> Prompt
Find the line containing "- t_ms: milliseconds" in the records below. Copy exactly that line and each one after it, ending at the line containing "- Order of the", and nothing more.

*** Opening of Dataset records ***

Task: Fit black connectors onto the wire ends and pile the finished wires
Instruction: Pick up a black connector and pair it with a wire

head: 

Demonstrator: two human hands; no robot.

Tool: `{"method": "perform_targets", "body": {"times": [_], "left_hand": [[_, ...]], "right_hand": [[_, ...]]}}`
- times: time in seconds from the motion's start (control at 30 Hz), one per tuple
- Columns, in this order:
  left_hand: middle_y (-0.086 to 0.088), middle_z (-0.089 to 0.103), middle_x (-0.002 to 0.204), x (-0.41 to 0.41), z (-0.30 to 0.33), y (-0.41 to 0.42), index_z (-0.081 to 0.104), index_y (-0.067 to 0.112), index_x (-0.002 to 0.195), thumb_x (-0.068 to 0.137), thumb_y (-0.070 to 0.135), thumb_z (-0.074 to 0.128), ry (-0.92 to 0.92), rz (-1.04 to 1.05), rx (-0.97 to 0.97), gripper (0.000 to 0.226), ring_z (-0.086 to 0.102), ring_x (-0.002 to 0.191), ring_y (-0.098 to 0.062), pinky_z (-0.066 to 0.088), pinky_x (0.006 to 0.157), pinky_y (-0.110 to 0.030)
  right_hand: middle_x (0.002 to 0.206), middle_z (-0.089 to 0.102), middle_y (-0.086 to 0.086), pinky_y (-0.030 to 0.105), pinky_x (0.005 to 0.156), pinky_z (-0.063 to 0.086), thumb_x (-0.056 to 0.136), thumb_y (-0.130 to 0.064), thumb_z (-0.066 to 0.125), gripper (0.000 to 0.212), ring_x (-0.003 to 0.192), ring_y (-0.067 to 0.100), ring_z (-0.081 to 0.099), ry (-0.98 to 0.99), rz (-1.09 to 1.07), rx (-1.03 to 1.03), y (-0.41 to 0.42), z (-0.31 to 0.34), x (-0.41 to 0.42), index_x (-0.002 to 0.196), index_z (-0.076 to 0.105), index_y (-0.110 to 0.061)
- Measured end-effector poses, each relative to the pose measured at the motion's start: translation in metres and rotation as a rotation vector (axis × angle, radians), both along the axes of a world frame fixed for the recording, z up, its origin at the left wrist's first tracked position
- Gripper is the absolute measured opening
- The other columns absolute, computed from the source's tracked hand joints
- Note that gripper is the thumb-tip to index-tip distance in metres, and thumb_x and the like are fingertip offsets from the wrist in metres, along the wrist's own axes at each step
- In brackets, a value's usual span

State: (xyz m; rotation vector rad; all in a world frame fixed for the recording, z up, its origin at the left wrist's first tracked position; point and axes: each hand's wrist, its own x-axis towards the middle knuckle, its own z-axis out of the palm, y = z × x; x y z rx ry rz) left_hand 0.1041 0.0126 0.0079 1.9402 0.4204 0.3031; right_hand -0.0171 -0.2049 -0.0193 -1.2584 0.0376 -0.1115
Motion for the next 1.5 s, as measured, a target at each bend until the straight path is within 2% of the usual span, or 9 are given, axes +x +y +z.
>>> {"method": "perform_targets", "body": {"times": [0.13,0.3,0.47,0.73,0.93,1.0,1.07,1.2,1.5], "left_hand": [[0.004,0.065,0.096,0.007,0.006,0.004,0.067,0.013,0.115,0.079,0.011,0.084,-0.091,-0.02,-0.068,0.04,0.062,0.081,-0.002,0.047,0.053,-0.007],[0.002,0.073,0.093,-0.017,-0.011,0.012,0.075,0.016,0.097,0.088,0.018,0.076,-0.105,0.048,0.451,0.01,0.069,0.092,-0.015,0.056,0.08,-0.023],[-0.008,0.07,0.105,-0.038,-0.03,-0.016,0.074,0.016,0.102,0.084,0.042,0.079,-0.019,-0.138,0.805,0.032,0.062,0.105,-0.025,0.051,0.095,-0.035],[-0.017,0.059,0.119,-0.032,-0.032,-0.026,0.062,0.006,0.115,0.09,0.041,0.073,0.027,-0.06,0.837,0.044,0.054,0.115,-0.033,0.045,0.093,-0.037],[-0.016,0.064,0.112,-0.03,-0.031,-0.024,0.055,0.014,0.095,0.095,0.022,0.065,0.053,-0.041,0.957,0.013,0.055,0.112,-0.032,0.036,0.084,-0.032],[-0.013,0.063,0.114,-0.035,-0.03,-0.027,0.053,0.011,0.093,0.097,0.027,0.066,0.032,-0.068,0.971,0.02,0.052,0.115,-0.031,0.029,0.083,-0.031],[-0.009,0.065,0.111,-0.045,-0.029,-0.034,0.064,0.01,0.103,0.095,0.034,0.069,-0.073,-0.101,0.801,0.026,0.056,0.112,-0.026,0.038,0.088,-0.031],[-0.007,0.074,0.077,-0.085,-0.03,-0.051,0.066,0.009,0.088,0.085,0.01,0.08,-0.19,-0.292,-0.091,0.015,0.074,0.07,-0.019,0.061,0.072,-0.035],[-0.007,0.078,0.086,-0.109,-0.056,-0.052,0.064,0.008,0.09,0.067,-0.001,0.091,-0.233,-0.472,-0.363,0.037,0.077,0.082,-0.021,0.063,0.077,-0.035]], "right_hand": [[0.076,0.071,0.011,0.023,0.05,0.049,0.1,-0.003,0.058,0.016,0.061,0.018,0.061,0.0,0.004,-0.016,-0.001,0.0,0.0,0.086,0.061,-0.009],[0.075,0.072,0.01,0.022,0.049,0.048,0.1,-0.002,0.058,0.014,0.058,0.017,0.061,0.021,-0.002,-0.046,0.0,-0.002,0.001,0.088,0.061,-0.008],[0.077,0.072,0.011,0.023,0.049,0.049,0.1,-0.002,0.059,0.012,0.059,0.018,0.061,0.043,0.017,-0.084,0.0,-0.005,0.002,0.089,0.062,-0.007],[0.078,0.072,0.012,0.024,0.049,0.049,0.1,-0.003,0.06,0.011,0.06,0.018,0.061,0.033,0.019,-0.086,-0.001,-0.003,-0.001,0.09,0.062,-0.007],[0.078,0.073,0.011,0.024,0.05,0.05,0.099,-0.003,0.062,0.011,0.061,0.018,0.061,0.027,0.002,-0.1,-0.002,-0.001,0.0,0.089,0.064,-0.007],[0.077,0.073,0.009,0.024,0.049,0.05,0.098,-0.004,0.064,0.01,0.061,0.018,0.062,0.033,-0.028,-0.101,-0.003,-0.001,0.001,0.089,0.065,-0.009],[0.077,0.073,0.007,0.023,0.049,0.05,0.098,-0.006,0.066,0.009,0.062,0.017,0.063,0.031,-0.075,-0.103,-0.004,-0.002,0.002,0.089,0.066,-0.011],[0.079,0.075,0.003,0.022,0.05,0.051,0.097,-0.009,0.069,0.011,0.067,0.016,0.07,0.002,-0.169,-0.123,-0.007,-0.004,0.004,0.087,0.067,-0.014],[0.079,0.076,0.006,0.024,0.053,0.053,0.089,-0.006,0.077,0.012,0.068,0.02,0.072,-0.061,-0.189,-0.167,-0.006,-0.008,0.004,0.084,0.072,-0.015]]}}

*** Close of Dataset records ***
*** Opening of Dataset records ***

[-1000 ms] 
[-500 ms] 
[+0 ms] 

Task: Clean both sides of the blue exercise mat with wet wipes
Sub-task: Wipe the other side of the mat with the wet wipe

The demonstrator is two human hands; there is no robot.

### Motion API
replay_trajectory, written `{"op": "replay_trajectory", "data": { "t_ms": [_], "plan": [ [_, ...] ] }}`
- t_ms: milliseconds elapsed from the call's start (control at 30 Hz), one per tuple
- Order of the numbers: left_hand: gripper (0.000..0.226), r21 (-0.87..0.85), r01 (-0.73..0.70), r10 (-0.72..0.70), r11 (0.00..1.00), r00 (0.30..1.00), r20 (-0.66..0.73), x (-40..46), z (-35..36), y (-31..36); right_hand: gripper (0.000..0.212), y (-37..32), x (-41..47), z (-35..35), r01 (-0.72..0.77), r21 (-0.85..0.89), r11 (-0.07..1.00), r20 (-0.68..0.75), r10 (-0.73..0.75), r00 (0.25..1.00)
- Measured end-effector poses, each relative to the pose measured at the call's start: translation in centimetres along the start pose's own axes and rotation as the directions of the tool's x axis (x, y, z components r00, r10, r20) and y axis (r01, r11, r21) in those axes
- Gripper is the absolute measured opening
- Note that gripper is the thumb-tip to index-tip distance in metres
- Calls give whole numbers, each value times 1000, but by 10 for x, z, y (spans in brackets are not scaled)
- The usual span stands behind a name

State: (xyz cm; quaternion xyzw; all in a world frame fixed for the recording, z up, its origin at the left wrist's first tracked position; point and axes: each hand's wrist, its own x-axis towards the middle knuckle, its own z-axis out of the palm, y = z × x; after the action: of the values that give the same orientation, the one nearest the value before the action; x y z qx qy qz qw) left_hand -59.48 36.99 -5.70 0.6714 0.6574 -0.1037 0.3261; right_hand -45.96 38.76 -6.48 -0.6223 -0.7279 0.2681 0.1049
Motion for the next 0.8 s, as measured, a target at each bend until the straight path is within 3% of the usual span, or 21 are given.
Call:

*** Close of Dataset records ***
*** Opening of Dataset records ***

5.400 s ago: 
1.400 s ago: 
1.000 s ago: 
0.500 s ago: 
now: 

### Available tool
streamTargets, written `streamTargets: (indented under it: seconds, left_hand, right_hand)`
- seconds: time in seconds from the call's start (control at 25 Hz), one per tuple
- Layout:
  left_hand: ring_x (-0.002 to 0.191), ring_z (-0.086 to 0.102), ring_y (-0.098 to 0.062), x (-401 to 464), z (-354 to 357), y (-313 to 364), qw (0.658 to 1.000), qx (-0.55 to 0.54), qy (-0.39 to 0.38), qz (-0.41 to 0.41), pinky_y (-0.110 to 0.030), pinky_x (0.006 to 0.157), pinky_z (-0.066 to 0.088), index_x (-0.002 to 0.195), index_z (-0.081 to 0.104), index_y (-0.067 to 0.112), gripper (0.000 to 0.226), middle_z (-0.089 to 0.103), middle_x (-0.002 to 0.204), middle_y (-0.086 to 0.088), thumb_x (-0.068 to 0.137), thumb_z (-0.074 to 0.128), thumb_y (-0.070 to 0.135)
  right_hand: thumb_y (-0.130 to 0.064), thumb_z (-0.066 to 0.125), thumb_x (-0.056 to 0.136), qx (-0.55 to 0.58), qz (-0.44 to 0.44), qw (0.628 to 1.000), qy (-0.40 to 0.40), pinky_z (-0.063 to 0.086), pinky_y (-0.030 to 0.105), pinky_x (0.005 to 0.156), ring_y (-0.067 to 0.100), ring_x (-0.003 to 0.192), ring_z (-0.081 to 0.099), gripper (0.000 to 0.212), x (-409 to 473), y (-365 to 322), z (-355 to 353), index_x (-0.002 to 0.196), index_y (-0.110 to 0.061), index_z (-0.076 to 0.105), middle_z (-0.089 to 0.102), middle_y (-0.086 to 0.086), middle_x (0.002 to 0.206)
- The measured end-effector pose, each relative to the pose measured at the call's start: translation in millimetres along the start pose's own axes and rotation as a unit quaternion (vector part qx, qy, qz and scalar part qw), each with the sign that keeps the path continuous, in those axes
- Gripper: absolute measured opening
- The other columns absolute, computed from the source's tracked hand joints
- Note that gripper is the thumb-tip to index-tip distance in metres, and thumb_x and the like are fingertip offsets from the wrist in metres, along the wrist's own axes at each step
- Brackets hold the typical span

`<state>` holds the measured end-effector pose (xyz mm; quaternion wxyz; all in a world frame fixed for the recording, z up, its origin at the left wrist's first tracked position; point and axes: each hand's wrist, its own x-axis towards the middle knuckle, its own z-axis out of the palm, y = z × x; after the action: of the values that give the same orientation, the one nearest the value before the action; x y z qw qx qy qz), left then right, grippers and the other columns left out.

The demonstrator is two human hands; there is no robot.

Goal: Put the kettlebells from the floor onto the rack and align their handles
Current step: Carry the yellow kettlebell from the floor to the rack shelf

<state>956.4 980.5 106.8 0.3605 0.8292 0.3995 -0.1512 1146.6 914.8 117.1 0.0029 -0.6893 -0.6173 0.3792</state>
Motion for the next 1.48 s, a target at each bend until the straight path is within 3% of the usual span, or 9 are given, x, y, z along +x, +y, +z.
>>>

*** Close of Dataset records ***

> Written response
- t_ms: milliseconds elapsed from the call's start (control at 30 Hz), one per tuple
- Order of the numbers: left_hand: gripper (0.000..0.226), r21 (-0.87..0.85), r01 (-0.73..0.70), r10 (-0.72..0.70), r11 (0.00..1.00), r00 (0.30..1.00), r20 (-0.66..0.73), x (-40..46), z (-35..36), y (-31..36); right_hand: gripper (0.000..0.212), y (-37..32), x (-41..47), z (-35..35), r01 (-0.72..0.77), r21 (-0.85..0.89), r11 (-0.07..1.00), r20 (-0.68..0.75), r10 (-0.73..0.75), r00 (0.25..1.00)

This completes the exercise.